▶

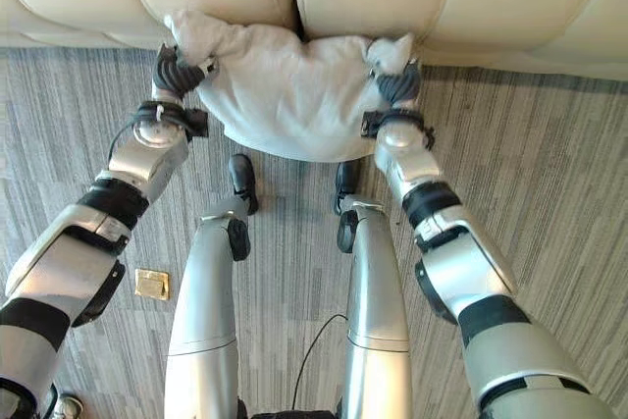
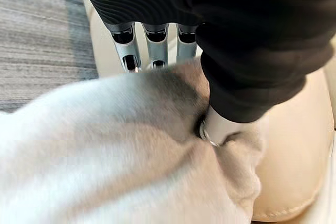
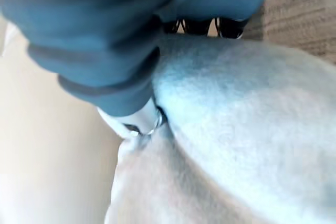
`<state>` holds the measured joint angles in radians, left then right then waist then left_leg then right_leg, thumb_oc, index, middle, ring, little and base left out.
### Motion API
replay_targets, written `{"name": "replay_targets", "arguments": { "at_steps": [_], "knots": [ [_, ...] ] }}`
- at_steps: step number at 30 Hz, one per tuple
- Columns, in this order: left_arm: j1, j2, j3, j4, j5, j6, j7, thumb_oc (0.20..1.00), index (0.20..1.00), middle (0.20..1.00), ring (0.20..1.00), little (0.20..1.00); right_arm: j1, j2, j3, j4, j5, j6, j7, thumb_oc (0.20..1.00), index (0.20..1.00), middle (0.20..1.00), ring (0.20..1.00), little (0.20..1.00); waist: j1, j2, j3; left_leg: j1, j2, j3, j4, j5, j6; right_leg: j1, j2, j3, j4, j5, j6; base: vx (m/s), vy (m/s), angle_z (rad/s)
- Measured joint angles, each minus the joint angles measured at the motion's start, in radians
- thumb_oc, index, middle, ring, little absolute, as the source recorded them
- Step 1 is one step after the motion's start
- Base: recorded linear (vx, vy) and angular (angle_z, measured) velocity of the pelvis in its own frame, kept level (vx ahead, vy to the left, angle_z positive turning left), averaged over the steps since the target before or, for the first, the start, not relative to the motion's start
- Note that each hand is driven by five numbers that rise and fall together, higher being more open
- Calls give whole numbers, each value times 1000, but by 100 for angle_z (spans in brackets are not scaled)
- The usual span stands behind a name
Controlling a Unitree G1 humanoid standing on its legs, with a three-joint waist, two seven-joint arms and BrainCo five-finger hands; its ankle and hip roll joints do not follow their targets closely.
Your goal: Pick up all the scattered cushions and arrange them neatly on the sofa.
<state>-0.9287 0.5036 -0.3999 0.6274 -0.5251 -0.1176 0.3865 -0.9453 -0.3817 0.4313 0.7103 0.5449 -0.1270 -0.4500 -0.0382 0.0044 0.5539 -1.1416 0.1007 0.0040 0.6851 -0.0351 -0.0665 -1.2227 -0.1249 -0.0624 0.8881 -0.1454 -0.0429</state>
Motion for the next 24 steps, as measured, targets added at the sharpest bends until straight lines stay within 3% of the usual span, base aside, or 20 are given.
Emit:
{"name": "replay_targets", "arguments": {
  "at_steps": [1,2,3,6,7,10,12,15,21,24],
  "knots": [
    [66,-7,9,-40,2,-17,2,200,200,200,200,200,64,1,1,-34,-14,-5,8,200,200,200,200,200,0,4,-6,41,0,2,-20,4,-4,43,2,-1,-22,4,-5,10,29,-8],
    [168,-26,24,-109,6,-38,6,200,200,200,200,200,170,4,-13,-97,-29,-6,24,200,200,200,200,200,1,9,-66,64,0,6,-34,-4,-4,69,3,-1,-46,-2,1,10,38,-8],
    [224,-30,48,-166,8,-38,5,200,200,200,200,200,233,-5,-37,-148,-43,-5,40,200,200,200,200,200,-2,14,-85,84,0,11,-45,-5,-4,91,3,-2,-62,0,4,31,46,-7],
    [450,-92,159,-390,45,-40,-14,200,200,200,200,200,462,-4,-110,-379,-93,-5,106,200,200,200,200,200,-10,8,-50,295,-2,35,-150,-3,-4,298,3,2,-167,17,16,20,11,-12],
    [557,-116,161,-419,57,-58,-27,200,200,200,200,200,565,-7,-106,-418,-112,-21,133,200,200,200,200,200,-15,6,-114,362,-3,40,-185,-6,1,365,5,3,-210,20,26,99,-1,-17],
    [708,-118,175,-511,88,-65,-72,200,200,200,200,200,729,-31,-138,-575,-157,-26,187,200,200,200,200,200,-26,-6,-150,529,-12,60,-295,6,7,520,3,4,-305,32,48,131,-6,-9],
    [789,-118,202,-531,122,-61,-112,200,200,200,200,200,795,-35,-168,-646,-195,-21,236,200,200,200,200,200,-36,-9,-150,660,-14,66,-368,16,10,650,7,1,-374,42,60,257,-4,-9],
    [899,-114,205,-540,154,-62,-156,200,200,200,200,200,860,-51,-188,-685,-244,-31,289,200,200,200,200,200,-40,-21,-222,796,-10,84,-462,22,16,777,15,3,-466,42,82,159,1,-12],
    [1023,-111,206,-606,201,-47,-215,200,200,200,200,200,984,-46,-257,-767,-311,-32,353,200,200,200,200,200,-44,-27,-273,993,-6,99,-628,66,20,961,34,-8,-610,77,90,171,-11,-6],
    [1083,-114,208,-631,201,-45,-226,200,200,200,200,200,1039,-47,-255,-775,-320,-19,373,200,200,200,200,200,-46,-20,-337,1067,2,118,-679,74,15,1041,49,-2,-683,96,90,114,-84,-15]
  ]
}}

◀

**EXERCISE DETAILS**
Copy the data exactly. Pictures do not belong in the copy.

**TASK RESULT**
`<state>` holds the measured joint angles in radians, left then right then waist then left_leg then right_leg, thumb_oc, index, middle, ring, little and base left out.
### Motion API
replay_targets, written `{"name": "replay_targets", "arguments": { "at_steps": [_], "knots": [ [_, ...] ] }}`
- at_steps: step number at 30 Hz, one per tuple
- Columns, in this order: left_arm: j1, j2, j3, j4, j5, j6, j7, thumb_oc (0.20..1.00), index (0.20..1.00), middle (0.20..1.00), ring (0.20..1.00), little (0.20..1.00); right_arm: j1, j2, j3, j4, j5, j6, j7, thumb_oc (0.20..1.00), index (0.20..1.00), middle (0.20..1.00), ring (0.20..1.00), little (0.20..1.00); waist: j1, j2, j3; left_leg: j1, j2, j3, j4, j5, j6; right_leg: j1, j2, j3, j4, j5, j6; base: vx (m/s), vy (m/s), angle_z (rad/s)
- Measured joint angles, each minus the joint angles measured at the motion's start, in radians
- thumb_oc, index, middle, ring, little absolute, as the source recorded them
- Step 1 is one step after the motion's start
- Base: recorded linear (vx, vy) and angular (angle_z, measured) velocity of the pelvis in its own frame, kept level (vx ahead, vy to the left, angle_z positive turning left), averaged over the steps since the target before or, for the first, the start, not relative to the motion's start
- Note that each hand is driven by five numbers that rise and fall together, higher being more open
- Calls give whole numbers, each value times 1000, but by 100 for angle_z (spans in brackets are not scaled)
- The usual span stands behind a name
Controlling a Unitree G1 humanoid standing on its legs, with a three-joint waist, two seven-joint arms and BrainCo five-finger hands; its ankle and hip roll joints do not follow their targets closely.
Your goal: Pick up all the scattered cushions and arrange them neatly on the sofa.
<state>-0.9287 0.5036 -0.3999 0.6274 -0.5251 -0.1176 0.3865 -0.9453 -0.3817 0.4313 0.7103 0.5449 -0.1270 -0.4500 -0.0382 0.0044 0.5539 -1.1416 0.1007 0.0040 0.6851 -0.0351 -0.0665 -1.2227 -0.1249 -0.0624 0.8881 -0.1454 -0.0429</state>
Motion for the next 24 steps, as measured, targets added at the sharpest bends until straight lines stay within 3% of the usual span, base aside, or 20 are given.
Emit:
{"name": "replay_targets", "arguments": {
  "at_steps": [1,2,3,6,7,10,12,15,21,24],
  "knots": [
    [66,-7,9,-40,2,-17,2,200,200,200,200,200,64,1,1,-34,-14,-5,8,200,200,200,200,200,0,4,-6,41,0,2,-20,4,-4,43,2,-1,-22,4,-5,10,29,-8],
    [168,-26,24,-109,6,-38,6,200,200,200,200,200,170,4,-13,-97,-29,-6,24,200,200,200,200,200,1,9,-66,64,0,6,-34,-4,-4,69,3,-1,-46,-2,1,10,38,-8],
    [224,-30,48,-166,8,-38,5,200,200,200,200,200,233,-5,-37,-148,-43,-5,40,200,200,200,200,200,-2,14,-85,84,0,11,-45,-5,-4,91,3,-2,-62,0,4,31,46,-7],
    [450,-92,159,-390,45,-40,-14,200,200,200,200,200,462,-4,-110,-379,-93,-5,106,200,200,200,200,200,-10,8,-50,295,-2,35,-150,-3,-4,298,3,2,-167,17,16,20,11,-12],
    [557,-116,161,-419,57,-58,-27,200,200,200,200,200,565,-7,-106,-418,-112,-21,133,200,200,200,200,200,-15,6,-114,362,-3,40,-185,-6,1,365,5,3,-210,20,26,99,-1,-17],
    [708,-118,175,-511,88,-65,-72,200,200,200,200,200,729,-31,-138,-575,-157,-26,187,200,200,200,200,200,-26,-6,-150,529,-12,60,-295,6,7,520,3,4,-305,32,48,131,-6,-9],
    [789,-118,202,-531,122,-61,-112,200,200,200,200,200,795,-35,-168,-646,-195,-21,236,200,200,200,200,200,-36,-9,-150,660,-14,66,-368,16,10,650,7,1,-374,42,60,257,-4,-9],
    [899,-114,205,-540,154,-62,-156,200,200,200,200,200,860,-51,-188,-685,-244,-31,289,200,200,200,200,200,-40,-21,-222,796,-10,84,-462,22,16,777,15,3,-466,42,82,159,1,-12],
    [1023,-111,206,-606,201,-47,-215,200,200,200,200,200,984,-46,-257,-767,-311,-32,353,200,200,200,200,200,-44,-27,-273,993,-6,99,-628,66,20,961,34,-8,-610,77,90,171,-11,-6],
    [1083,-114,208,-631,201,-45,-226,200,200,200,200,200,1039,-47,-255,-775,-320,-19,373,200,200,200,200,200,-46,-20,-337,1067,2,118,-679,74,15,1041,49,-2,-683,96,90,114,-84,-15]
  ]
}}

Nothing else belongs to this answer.